L’incremento della popolazione mondiale sta esercitando una crescente pressione sull’ambiente e sulla salute pubblica, con effetti sempre più preoccupanti. Secondo le proiezioni delle Nazioni Unite, entro il 2050 la popolazione globale raggiungerà i 9,7 miliardi, un aumento che, se da un lato testimonia i progressi in campo medico e agricolo, dall’altro pone gravi sfide per il futuro del pianeta.
Le conseguenze di questa crescita demografica sono visibili soprattutto nell’espansione delle aree urbane a discapito degli habitat naturali. Entro i prossimi 50 anni, si stima che oltre la metà delle terre emerse sarà occupata dall’uomo, mettendo ulteriormente a rischio la biodiversità. Attualmente, circa il 70-75% della superficie terrestre è già stato modificato dalle attività umane e, secondo uno studio pubblicato su Science Advances, entro il 2070 il 57% della terraferma potrebbe vedere una sempre maggiore sovrapposizione tra le aree urbane e quelle naturali.

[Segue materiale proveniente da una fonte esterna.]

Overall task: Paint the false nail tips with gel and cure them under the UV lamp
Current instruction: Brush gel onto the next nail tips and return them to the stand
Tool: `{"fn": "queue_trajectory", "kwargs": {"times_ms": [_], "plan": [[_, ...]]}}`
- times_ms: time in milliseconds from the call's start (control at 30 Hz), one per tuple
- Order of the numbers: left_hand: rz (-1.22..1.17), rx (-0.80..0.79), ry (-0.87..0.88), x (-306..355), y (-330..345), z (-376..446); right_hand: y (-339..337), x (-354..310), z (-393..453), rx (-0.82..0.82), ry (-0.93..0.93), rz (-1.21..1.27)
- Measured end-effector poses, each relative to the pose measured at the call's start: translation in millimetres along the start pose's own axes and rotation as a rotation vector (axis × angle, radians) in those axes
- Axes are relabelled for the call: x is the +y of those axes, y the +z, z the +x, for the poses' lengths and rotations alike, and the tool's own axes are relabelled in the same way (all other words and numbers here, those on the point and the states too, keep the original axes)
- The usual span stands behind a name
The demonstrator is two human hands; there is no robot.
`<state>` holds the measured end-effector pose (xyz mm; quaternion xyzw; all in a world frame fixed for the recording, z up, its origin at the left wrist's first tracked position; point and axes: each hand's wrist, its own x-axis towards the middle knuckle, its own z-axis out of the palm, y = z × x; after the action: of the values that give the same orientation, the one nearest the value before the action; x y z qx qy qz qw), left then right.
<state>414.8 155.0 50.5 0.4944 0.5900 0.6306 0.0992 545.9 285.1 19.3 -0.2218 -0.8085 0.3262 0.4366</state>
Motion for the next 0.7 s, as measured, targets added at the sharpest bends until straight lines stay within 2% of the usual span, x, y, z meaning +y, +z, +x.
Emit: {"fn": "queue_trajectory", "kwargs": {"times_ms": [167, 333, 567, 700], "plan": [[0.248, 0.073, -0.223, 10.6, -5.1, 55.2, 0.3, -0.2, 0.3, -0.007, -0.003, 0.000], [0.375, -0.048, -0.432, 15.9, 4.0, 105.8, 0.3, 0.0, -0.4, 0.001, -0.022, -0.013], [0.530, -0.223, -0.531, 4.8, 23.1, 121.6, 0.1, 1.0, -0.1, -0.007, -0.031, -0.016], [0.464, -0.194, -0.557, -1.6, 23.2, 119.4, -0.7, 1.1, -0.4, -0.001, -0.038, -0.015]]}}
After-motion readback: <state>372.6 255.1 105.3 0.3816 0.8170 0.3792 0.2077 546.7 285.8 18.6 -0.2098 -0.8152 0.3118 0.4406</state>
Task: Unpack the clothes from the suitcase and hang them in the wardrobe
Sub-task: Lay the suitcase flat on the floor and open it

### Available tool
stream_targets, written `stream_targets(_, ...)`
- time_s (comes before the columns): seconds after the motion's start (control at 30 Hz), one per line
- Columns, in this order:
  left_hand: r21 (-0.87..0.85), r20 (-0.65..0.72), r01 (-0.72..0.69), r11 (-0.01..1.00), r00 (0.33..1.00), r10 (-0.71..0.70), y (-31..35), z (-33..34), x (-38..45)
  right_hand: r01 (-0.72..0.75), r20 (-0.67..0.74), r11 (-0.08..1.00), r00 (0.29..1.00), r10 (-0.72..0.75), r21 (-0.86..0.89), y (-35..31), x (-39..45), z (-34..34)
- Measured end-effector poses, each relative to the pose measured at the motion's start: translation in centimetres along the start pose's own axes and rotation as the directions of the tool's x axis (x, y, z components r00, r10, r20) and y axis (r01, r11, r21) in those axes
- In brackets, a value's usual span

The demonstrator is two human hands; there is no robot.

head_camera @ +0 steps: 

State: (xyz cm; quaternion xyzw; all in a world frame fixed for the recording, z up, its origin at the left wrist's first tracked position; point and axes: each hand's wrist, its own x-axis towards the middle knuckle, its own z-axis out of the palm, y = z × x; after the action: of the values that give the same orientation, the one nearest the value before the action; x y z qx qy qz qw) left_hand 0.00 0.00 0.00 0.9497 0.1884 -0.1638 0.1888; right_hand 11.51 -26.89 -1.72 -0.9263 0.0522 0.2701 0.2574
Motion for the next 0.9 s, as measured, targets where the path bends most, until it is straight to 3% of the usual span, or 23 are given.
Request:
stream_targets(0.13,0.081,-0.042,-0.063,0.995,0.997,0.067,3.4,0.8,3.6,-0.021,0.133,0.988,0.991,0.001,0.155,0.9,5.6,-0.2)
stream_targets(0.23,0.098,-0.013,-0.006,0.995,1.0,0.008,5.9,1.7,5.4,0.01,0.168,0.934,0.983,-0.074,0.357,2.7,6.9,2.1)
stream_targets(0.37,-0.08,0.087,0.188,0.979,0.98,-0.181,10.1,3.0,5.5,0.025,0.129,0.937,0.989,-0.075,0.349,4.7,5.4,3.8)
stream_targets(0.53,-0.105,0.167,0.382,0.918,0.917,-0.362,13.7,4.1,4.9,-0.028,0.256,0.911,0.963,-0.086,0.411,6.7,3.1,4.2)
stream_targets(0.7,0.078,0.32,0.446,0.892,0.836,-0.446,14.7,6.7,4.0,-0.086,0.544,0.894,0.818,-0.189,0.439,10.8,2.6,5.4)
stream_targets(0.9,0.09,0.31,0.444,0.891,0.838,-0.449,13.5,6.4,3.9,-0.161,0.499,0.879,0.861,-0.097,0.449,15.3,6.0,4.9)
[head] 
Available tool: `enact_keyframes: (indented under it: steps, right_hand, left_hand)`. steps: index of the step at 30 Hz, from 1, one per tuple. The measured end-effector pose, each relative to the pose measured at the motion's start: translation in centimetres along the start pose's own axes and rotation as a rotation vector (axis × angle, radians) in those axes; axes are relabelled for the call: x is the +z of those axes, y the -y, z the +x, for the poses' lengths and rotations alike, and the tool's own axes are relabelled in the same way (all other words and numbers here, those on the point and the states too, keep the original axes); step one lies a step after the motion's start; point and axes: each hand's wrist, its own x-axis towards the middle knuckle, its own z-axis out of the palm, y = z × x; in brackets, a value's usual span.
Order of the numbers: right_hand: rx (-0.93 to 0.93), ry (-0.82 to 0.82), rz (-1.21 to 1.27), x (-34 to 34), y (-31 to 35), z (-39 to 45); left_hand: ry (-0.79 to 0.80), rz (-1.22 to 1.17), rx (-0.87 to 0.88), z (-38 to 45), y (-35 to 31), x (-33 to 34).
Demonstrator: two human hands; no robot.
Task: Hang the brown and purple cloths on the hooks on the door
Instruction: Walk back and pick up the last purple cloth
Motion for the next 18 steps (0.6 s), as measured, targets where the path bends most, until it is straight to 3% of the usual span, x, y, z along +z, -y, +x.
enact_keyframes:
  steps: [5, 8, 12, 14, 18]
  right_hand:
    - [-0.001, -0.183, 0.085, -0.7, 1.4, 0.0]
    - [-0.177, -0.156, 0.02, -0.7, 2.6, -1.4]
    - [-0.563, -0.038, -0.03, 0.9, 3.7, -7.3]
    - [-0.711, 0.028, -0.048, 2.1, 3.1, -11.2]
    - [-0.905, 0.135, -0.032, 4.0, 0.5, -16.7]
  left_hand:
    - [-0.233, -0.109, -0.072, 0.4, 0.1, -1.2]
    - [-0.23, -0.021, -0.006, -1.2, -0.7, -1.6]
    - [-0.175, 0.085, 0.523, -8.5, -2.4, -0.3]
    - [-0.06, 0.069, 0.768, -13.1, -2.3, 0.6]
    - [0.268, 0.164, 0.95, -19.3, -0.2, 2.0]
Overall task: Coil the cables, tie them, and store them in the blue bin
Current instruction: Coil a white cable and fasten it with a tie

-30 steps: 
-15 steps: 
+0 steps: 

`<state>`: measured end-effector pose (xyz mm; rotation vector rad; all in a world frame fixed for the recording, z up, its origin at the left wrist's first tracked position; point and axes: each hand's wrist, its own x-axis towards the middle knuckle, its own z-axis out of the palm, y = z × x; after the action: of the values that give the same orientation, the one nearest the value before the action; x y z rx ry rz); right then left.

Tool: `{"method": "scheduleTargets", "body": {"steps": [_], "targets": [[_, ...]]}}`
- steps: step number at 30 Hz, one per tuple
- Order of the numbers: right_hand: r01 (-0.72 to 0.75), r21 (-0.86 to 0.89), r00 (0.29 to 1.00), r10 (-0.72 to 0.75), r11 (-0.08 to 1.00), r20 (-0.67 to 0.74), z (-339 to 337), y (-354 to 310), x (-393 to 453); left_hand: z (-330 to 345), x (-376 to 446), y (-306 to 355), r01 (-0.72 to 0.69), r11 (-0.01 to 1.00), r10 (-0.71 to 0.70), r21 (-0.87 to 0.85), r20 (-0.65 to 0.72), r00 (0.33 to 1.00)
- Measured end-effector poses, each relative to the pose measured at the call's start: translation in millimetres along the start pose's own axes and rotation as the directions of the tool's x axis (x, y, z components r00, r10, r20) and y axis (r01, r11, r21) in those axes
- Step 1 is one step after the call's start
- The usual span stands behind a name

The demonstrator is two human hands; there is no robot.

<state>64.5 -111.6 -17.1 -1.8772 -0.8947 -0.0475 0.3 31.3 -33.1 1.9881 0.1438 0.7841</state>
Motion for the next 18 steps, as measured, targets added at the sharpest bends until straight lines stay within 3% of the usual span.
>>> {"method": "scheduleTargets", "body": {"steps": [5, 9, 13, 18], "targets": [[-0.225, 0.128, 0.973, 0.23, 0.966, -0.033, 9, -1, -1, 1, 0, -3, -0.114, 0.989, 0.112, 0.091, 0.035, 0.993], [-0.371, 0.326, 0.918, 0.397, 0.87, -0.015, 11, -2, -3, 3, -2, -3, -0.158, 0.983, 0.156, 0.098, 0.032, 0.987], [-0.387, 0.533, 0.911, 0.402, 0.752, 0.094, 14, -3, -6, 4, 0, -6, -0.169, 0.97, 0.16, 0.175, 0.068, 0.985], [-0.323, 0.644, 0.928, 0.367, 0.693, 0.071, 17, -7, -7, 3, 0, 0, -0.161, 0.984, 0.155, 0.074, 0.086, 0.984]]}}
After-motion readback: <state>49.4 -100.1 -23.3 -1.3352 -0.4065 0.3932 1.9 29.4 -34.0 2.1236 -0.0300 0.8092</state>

Questa perdita di biodiversità è particolarmente preoccupante, in quanto strettamente legata all’aumento delle malattie infettive. Gli esperti stimano che circa il 75% delle malattie emergenti
nell’uomo siano di origine zoonotica, ovvero trasmesse dagli animali. Recenti epidemie, come l’influenza suina, l’aviaria e il Covid-19, sembrano tutte legate alla fauna selvatica. Secondo Kim Gruetzmacher, veterinario e ricercatore nella conservazione della fauna, la vera minaccia risiede nel comportamento umano e nella crescente invasione degli habitat animali. Gruetzmacher sottolinea l’importanza di monitorare le zone di contatto tra uomini e animali, al fine di prevenire future pandemie.Uno studio dell’Università del Michigan ha analizzato come evolveranno i contatti tra esseri umani e fauna selvatica nel tempo. Le previsioni indicano che in regioni densamente popolate come Cina, Africa, Sud America e India, tali contatti aumenteranno, mentre in alcune aree d’Europa potrebbero diminuire. Questi dati sono fondamentali per i leader politici, che dovranno trovare soluzioni per gestire i conflitti tra uomo e natura.
Rob Cooke, esperto ecologico britannico, avverte che, nonostante queste ricerche offrano indicazioni cruciali, ulteriori studi sono necessari per comprendere appieno le dinamiche tra uomo e fauna selvatica e le loro implicazioni future.